> [SUPPLIED MATERIAL]
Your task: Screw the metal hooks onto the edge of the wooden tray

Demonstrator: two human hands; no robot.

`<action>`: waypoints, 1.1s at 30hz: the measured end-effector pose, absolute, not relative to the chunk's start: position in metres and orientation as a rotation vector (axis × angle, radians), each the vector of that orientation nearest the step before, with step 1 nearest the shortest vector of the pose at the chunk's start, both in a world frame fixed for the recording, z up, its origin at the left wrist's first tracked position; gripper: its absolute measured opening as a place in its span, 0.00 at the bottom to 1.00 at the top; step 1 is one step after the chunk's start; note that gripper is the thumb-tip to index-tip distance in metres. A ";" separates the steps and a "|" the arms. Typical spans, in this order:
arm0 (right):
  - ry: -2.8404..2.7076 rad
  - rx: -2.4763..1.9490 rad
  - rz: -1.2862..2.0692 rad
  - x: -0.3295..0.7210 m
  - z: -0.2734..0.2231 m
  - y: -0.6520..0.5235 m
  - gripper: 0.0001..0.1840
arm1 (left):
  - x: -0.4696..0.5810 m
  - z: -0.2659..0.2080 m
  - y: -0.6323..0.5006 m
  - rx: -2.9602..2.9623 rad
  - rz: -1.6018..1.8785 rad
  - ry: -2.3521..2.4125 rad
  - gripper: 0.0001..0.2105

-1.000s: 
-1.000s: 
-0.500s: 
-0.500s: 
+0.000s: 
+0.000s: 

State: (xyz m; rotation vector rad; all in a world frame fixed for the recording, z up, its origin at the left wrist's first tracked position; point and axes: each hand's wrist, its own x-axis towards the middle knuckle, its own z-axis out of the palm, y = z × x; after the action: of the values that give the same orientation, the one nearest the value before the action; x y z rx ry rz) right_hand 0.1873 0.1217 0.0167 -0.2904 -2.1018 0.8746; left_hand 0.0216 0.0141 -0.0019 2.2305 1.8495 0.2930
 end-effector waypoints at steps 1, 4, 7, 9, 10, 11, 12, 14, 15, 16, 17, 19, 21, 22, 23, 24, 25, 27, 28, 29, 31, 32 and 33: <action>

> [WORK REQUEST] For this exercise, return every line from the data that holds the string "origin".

> [RESPONSE TO THE EXERCISE]
`<action>`: waypoints, 1.1s at 30hz: the measured end-effector pose, absolute, not relative to the chunk's start: position in metres and orientation as a rotation vector (axis × angle, radians), each the vector of that orientation nearest the step before, with step 1 nearest the shortest vector of the pose at the chunk's start, both in a world frame fixed for the recording, z up, its origin at the left wrist's first tracked position; gripper: its absolute measured opening as a place in its span, 0.00 at the bottom to 1.00 at the top; step 1 is one step after the chunk's start; note that gripper is the thumb-tip to index-tip distance in metres. A ";" separates the steps and a "|" the arms. Typical spans, in this order:
State: (xyz m; rotation vector rad; all in a world frame fixed for the recording, z up, its origin at the left wrist's first tracked position; point and axes: each hand's wrist, its own x-axis towards the middle knuckle, its own z-axis out of the palm, y = z × x; after the action: of the values that give the same orientation, the one nearest the value before the action; x y z rx ry rz) right_hand 0.1873 0.1217 0.0167 -0.2904 -2.1018 0.8746; left_hand 0.0216 0.0141 -0.0019 2.2305 1.8495 0.2930

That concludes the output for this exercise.